**The task**
Return only that part of the material below which starts with the line containing "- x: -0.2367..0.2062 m" and goes on through the line containing "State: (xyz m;", restated exactly.

**Information supplied**
————
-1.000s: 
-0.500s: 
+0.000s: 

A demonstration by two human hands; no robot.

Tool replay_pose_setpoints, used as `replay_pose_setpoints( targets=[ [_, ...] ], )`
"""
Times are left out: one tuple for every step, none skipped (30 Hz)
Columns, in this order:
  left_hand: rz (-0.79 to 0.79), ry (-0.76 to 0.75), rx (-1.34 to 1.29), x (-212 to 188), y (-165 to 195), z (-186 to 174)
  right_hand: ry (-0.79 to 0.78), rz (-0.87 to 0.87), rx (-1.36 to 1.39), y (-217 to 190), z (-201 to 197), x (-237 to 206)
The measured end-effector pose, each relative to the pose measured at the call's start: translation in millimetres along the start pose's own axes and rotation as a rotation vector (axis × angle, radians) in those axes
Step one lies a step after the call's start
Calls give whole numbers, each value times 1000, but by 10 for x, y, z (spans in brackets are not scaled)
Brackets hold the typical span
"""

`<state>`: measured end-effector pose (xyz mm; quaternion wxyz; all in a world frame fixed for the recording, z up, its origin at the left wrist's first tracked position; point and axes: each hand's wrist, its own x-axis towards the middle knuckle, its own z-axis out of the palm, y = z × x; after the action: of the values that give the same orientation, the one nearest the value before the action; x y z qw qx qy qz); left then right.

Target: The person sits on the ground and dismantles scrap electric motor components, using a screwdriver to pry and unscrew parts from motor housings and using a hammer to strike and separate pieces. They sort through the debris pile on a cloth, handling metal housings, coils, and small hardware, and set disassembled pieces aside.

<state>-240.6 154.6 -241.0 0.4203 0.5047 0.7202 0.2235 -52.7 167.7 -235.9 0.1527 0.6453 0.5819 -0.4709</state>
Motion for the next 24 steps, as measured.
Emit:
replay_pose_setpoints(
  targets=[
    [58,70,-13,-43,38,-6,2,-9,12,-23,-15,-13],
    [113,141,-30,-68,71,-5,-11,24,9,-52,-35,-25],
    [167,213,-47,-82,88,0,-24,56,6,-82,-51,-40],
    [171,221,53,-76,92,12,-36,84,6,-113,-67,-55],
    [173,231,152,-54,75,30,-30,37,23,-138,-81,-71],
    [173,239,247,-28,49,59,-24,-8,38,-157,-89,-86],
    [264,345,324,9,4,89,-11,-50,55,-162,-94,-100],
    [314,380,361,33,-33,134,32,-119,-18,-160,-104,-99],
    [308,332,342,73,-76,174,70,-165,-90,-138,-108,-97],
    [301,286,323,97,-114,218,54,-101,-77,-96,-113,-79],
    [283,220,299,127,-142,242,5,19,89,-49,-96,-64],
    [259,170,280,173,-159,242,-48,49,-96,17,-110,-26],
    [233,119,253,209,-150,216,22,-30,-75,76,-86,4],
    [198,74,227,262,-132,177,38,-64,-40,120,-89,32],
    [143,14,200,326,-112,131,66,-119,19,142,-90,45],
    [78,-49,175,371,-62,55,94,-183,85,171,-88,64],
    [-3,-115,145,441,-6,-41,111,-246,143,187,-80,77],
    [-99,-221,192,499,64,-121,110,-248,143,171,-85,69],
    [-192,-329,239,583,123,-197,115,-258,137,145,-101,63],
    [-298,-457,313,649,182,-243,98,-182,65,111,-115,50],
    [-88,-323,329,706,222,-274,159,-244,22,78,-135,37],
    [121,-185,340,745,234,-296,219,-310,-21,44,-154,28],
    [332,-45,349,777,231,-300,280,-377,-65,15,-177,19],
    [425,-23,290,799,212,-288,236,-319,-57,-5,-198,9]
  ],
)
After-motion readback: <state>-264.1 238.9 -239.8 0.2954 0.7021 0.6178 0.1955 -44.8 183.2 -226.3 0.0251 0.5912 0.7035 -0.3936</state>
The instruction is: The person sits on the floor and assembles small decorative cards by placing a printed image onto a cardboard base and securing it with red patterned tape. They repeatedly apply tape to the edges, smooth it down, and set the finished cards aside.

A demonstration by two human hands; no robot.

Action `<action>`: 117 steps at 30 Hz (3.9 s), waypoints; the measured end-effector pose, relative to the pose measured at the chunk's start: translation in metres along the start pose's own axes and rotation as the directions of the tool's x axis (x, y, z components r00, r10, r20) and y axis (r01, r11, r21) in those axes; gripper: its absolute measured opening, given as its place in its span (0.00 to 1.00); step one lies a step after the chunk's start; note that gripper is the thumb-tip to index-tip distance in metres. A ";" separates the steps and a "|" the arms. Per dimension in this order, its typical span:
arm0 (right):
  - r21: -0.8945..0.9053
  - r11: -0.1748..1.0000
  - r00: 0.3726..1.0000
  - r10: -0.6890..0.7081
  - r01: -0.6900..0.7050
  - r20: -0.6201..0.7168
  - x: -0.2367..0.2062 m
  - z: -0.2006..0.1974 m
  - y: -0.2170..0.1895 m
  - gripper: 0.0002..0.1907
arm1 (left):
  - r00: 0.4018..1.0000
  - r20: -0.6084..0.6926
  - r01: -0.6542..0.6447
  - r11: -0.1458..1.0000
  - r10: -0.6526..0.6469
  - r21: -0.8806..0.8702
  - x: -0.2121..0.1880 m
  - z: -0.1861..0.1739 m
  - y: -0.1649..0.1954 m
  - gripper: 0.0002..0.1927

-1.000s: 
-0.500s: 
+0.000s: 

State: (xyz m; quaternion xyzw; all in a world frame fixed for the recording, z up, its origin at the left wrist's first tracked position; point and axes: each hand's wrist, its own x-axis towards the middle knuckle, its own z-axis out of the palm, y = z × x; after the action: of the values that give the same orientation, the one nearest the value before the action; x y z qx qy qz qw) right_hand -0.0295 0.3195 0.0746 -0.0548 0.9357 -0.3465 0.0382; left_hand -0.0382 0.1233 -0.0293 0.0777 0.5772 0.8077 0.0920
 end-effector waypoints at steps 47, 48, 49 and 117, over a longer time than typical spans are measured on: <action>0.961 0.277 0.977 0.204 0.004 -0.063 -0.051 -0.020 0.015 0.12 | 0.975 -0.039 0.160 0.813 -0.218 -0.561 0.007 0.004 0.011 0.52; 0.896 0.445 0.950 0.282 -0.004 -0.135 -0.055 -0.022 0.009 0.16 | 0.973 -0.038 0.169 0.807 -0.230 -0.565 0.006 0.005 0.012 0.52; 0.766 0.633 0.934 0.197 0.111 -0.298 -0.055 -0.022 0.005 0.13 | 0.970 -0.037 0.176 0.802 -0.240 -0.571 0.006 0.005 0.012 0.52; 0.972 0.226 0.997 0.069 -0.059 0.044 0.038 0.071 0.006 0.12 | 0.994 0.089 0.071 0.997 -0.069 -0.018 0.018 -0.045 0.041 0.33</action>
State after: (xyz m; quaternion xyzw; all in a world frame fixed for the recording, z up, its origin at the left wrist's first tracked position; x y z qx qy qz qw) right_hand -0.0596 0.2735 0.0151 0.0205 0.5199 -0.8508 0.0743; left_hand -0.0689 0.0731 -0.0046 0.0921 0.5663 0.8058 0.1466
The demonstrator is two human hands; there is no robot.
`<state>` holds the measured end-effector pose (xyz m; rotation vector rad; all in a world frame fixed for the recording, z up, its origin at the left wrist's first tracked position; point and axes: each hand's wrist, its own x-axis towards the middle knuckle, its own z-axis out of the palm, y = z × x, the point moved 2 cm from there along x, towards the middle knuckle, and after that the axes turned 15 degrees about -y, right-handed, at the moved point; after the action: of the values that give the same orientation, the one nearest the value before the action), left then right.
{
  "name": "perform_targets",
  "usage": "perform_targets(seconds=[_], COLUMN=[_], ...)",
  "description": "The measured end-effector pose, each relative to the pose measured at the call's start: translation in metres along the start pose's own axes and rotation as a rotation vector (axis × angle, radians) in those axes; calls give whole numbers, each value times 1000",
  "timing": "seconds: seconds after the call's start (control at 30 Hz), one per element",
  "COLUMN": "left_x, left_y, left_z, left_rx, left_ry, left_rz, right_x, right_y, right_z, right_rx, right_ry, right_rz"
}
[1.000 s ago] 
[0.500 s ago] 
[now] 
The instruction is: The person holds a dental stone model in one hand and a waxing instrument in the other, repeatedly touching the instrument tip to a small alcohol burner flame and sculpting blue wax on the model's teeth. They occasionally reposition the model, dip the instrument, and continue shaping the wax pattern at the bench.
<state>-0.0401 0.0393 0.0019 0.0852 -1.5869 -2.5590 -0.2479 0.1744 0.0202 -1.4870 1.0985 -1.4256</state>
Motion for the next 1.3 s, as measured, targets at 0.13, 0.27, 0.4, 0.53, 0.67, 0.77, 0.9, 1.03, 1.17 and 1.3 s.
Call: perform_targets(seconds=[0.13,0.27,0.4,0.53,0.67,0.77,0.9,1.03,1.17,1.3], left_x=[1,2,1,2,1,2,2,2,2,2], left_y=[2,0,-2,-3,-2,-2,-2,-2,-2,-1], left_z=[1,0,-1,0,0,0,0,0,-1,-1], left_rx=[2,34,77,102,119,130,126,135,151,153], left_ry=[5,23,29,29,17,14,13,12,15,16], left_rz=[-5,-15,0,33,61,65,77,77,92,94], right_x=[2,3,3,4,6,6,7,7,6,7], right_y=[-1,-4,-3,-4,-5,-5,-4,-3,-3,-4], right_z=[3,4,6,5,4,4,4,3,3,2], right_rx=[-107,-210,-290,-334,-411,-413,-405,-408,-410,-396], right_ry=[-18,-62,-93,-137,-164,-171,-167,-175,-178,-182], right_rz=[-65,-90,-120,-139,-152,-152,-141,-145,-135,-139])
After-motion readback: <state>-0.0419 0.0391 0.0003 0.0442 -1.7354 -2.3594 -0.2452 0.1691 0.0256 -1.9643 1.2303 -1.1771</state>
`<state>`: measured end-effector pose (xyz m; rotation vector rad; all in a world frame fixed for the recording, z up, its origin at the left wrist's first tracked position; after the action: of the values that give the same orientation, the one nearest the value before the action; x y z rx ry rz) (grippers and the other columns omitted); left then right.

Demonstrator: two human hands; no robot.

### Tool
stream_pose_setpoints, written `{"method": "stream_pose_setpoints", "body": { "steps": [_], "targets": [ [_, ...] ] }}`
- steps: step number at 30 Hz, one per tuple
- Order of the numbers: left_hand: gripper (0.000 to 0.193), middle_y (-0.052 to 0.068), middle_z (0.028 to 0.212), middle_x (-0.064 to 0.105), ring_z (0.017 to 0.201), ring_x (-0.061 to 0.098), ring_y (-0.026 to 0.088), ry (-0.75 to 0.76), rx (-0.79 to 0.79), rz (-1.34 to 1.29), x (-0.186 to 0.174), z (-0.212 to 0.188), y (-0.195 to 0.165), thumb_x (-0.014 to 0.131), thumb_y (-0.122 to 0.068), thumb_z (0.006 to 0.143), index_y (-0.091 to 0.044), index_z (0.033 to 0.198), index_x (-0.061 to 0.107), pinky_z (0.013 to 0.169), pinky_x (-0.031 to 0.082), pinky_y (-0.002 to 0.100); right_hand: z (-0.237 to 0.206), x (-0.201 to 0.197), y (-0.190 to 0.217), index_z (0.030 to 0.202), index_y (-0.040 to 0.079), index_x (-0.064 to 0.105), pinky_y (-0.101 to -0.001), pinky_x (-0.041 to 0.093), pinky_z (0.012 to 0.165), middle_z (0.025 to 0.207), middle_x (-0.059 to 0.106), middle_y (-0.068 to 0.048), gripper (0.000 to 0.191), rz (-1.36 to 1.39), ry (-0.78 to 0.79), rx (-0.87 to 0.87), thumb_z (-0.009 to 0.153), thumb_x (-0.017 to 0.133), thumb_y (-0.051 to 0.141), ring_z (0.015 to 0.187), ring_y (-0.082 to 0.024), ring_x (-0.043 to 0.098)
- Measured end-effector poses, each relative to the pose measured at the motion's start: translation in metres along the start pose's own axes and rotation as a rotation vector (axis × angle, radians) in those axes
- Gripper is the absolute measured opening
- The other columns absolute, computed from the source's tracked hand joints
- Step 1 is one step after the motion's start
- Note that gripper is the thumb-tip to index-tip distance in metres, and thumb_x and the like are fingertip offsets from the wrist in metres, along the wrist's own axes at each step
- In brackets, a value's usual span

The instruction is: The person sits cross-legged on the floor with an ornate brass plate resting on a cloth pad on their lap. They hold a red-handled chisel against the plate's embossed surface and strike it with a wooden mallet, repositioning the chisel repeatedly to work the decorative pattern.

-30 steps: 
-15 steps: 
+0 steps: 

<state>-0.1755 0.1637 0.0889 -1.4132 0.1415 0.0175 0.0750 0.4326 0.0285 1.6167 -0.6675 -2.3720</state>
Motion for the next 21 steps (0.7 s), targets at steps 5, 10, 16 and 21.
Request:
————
**Result of the task**
  - x: -0.2367..0.2062 m
  - z: -0.2006..0.1974 m
  - y: -0.2170..0.1895 m
  - gripper: 0.0002..0.1907
arm1 (left):
  - r00: 0.4018..1.0000
  - r20: -0.6084..0.6926
  - r01: -0.6542..0.6447
  - r11: -0.1458..1.0000
  - r10: -0.6526..0.6469
  - r21: -0.8806..0.8702
  - x: -0.2121..0.1880 m
  - z: -0.1861..0.1739 m
  - y: -0.1649..0.1954 m
  - gripper: 0.0002..0.1927

-1.000s: 
-0.500s: 
+0.000s: 

State: (xyz m; quaternion xyzw; all in a world frame fixed for the recording, z up, its origin at the left wrist's first tracked position; point and axes: each hand's wrist, its own x-axis towards the middle knuckle, its own z-axis out of the palm, y = z × x; after the action: of the values that give the same orientation, the one nearest the value before the action; x y z qx qy qz qw) right_hand -0.0295 0.3195 0.0746 -0.0548 0.9357 -0.3465 0.0382; left_hand -0.0382 0.1233 -0.0293 0.0777 0.5772 0.8077 0.0920

This answer is now complete.